Murray gave up his practices in Houston and Las Vegas and agreed to travel with Jackson and work as his personal physician indefinitely.
For six weeks, as Jackson undertook strenuous rehearsals, Murray infused him with propofol every night, the doctor told police. He later tried to wean Jackson from the drug because he feared he was becoming addicted.
Jackson planned to pay Murray $150,000 a month for an extended tour in Europe. In the end, the doctor was never paid a penny because Jackson died before signing the contract.
During the last 24 hours of his life, Jackson sang and danced at a spirited rehearsal, reveling in the adulation of fans who greeted him outside. Then came a night of horror, chasing sleep — the most elusive treasure the millionaire entertainer could not buy.
Testimony showed Murray gave Jackson intravenous doses that night of the sedatives lorazepam and midazolam. Jackson also took a Valium pill. But nothing seemed to bring sleep.
Finally, Murray told police, he gave the singer a small dose of propofol — 25 milligrams — that seemed to put him to sleep. The doctor said he felt it was safe to leave his patient's bedside for a few minutes, but Jackson was not breathing when he returned.
Witnesses said he was most likely dead at that point.
What happened next was a matter of dispute during the trial. Security and household staff described Murray as panicked, never calling 911 but trying to give Jackson CPR on his bed instead of the firm floor.

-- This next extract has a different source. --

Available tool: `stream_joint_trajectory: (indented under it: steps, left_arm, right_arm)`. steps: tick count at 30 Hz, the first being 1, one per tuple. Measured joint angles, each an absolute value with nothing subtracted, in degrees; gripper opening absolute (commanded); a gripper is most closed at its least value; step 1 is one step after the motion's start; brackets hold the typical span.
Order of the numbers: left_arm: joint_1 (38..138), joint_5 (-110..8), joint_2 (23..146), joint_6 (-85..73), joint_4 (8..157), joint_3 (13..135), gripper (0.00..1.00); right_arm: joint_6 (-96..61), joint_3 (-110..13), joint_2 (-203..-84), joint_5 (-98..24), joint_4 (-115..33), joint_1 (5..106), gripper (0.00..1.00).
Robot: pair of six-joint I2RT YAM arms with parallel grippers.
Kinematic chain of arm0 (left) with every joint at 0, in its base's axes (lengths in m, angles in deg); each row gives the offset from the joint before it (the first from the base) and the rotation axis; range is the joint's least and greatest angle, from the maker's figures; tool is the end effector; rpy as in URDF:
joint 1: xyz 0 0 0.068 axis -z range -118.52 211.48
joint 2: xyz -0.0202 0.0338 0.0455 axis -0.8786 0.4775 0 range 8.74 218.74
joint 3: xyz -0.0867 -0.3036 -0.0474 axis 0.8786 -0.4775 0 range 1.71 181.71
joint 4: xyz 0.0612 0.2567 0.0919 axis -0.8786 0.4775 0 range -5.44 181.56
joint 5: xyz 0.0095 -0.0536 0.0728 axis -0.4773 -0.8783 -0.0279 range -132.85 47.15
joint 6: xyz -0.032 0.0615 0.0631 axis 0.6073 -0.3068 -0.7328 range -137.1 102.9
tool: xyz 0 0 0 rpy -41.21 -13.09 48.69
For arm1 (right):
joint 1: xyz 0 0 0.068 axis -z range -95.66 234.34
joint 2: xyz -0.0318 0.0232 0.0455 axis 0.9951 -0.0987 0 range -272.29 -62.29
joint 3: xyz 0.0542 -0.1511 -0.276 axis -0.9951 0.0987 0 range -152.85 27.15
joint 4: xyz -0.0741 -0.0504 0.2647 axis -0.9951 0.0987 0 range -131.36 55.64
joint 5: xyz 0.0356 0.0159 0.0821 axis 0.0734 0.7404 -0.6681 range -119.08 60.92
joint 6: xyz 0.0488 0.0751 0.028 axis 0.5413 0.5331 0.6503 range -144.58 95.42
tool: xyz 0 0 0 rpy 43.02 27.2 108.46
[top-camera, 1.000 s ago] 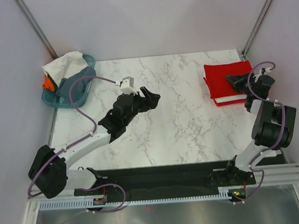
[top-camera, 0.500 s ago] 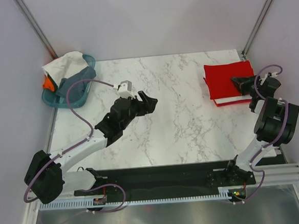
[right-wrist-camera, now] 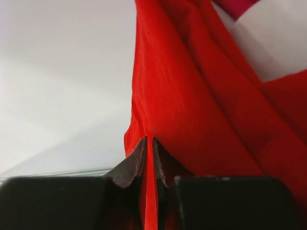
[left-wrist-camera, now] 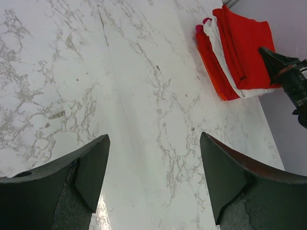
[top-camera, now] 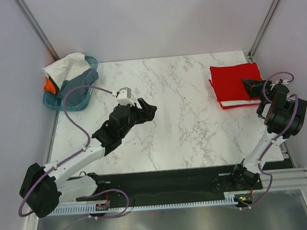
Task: Fold and stack the t-shirts
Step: Neatly place the folded tshirt to the corner
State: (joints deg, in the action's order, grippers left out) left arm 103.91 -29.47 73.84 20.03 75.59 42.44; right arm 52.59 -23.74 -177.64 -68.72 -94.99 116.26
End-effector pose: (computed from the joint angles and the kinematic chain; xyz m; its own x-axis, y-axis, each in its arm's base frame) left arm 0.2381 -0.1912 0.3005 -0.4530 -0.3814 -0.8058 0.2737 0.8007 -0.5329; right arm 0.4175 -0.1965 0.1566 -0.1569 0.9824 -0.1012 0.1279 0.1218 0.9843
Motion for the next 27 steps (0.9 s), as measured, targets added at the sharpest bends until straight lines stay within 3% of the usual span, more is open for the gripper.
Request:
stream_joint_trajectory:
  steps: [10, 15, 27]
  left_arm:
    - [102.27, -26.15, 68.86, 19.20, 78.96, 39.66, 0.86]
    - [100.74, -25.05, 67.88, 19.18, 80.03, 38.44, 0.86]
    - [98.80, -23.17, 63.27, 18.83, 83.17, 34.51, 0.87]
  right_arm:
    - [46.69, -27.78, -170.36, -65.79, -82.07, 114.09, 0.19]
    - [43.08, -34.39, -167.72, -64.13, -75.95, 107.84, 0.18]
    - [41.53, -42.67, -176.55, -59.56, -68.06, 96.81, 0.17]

A guard said Murray was concerned with packing up and hiding medicine bottles and IV equipment before telling him to call 911. Prosecutors said Murray was distracted while Jackson was sedated, citing Murray's cell phone records to show he made numerous calls.

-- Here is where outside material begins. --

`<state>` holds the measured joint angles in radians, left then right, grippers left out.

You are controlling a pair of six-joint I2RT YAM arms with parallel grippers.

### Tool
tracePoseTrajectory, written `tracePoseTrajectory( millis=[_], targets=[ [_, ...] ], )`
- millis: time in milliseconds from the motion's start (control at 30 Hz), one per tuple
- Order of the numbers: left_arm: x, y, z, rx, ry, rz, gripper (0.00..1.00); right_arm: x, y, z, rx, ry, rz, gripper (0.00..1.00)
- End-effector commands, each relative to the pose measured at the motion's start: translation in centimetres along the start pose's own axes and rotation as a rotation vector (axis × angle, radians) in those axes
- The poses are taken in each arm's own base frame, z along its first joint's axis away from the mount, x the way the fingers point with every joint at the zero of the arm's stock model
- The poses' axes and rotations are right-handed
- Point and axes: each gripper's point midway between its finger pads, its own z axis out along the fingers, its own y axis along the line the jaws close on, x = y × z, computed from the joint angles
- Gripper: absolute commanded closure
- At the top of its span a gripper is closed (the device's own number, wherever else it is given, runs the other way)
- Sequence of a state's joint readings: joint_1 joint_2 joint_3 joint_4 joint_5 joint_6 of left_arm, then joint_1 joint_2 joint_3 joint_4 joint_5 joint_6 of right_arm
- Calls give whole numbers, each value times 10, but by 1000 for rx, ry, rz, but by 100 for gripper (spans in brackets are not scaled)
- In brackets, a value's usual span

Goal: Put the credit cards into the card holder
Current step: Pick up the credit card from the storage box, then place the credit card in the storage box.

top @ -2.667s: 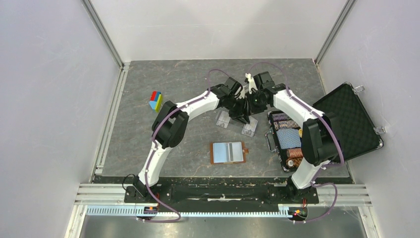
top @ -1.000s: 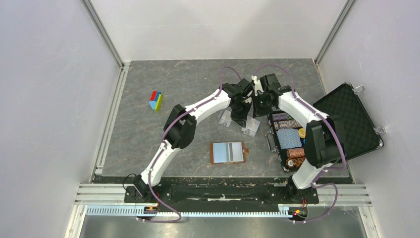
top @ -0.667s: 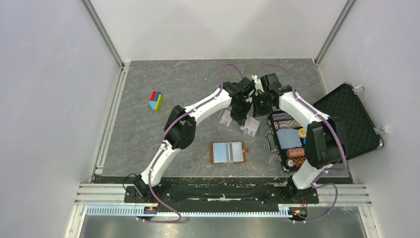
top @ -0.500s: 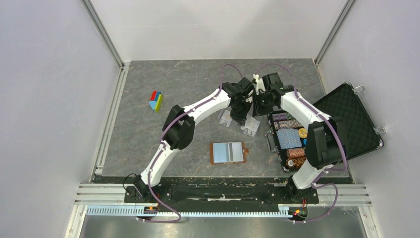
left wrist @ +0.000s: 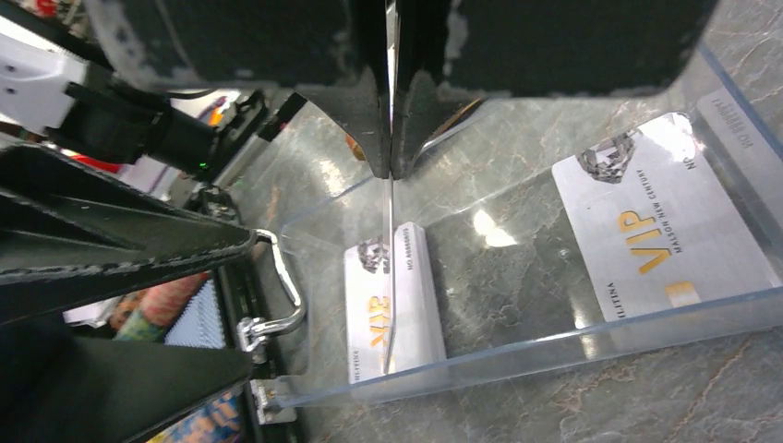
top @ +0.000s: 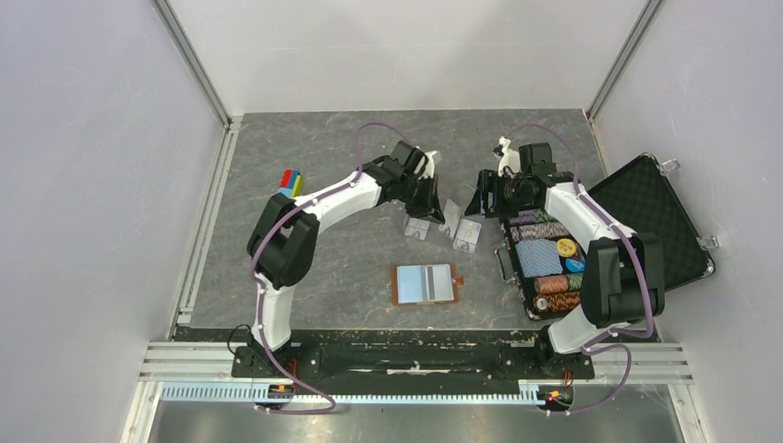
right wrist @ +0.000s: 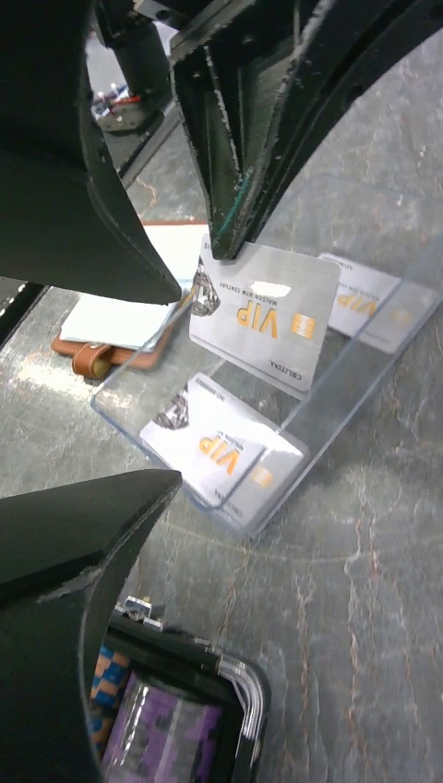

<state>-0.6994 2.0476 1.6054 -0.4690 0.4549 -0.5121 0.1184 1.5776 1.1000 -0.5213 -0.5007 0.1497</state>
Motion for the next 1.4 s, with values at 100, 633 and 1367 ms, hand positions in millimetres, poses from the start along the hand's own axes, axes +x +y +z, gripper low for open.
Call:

Authorities never accused Murray of intending to kill the star, and it took eight months for them to file the involuntary manslaughter charge against him. It was the lowest possible felony charge involving a homicide.
There was no law against administering propofol or the other sedatives. But prosecution expert witnesses said Murray was acting well below the standard of care required of a physician.
They said using propofol in a home setting without lifesaving equipment on hand was an egregious deviation from that standard. They called it gross negligence, the legal basis for an involuntary manslaughter charge.
Associated Press writers Anthony McCartney, Greg Risling and Robert Jablon in Los Angeles, and Ken Ritter in Las Vegas contributed to this story.